Dampaknya meluas: proliferasi bisa meningkatkan risiko konflik tidak sengaja, terutama dengan rudal balistik Iran seperti Shahab-3 yang mampu mencapai Eropa. AS dan Eropa khawatir ini akan mengganggu rute perdagangan minyak di Selat Hormuz, di mana 20 persen pasokan global lewat. Selain itu, bom Iran bisa memberdayakan proksi seperti Hizbullah dan Houthi, memperburuk konflik di Lebanon, Yaman, dan Gaza. IAEA memperingatkan bahwa uranium logam yang diproduksi Iran—yang tak punya kegunaan sipil kredibel—bisa digunakan untuk bom, menimbulkan “implikasi militer grave”. Trump sendiri mengklaim Iran “sangat dekat” dengan bom, meski intelijennya membantah, menunjukkan bagaimana narasi ini bisa memicu eskalasi militer. Secara keseluruhan, senjata nuklir Iran bukan hanya ancaman bagi Israel atau AS, tapi katalisator untuk ketidakstabilan yang bisa menyeret kekuatan besar ke perang regional.

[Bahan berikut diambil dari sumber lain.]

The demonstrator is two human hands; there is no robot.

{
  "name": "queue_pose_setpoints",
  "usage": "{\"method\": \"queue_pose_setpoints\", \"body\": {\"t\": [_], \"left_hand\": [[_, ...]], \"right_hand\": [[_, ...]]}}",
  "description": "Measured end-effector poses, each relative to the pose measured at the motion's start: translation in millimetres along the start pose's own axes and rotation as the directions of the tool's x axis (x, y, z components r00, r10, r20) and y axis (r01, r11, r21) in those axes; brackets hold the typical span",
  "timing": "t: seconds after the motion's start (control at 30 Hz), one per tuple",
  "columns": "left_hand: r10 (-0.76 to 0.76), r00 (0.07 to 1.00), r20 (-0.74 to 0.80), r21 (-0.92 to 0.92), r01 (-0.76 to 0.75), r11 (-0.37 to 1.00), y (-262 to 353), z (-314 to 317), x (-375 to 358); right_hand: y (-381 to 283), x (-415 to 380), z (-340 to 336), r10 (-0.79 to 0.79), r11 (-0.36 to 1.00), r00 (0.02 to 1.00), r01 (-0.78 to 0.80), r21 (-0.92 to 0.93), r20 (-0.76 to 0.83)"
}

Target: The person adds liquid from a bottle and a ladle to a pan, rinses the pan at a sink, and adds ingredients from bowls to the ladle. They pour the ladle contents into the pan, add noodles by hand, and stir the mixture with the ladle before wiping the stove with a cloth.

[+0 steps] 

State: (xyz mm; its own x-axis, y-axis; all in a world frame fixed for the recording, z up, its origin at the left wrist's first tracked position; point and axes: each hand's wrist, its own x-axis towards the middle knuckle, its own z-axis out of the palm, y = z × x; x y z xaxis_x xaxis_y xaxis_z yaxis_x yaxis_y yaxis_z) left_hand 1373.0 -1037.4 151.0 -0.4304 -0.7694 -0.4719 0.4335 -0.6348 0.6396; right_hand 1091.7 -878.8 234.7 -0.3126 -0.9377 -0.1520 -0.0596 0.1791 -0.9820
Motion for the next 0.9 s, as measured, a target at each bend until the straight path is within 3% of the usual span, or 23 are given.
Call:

Alasan Iran Tidak Ingin Membuat Bom Atom
Alasan utama Iran tidak ingin membuat bom atom berakar pada fatwa Khamenei sejak 2003, yang melarang senjata pemusnah massal sebagai bertentangan dengan ajaran Islam. Ini bukan formalitas; fatwa itu diulang dalam pidato terbaru, di mana Khamenei menyatakan Iran “tidak membutuhkan senjata seperti itu” dan tidak akan mengkaya uranium hingga 90 persen untuk bom. Secara strategis, pengembangan bom akan mengundang sanksi lebih parah dan risiko serangan militer, seperti yang terjadi pada Juni 2025 ketika Israel membunuh 14 ilmuwan nuklirnya. Iran lebih memilih program sipil untuk energi dan prestise nasional, dengan pengayaan 60 persen yang diklaim untuk reaktor penelitian.
Ekonomis, bom atom akan memperburuk krisis Iran yang sudah terpuruk akibat sanksi; ekspor minyaknya turun drastis sejak AS keluar dari JCPOA. Diplomatik, Iran bergantung pada aliansi dengan Rusia dan China untuk veto di PBB, dan bom akan merusak itu. Wakil Menteri Luar Negeri Takht-Ravanchi menegaskan bahwa meski AS menyerang fasilitasnya, Iran tidak akan membalas dengan proliferasi, tapi tetap enrich uranium sesuai NPT. Program AMAD yang dihentikan pada 2003 menunjukkan Iran pernah mempertimbangkan, tapi memilih jalur damai untuk menghindari “replikasi kebohongan Perang Irak”. Singkatnya, alasan ini gabungan antara etika, keamanan, dan kelangsungan hidup di panggung global.
Kesimpulan: Iran Membantah Mengembangkan Bom Atom
Pembantahan Iran atas tuduhan pengembangan bom atom, seperti yang ditegaskan Khamenei baru-baru ini, menegaskan posisi Tehran sebagai aktor yang bertanggung jawab di bawah NPT, meski stok uraniumnya menimbulkan keraguan. Penolakan ini, didasari fatwa dan kalkulasi strategis, menghindari eskalasi yang bisa memicu lomba senjata regional—tapi juga menantang kesabaran Barat yang melihatnya sebagai ancaman eksistensial. Dengan intelijen AS menyatakan tidak ada program senjata aktif, ruang untuk diplomasi terbuka, terutama setelah perang Juni yang merusak tapi tidak menghancurkan ambisi nuklir Iran. Ke depan, keseimbangan rapuh ini akan diuji oleh negosiasi potensial dengan AS, di mana Iran menuntut pengakuan haknya sementara dunia menuntut transparansi lebih. Jika gagal, Timur Tengah bisa melihat babak baru ketegangan, tapi pembantahan Iran saat ini menawarkan harapan untuk jalan damai.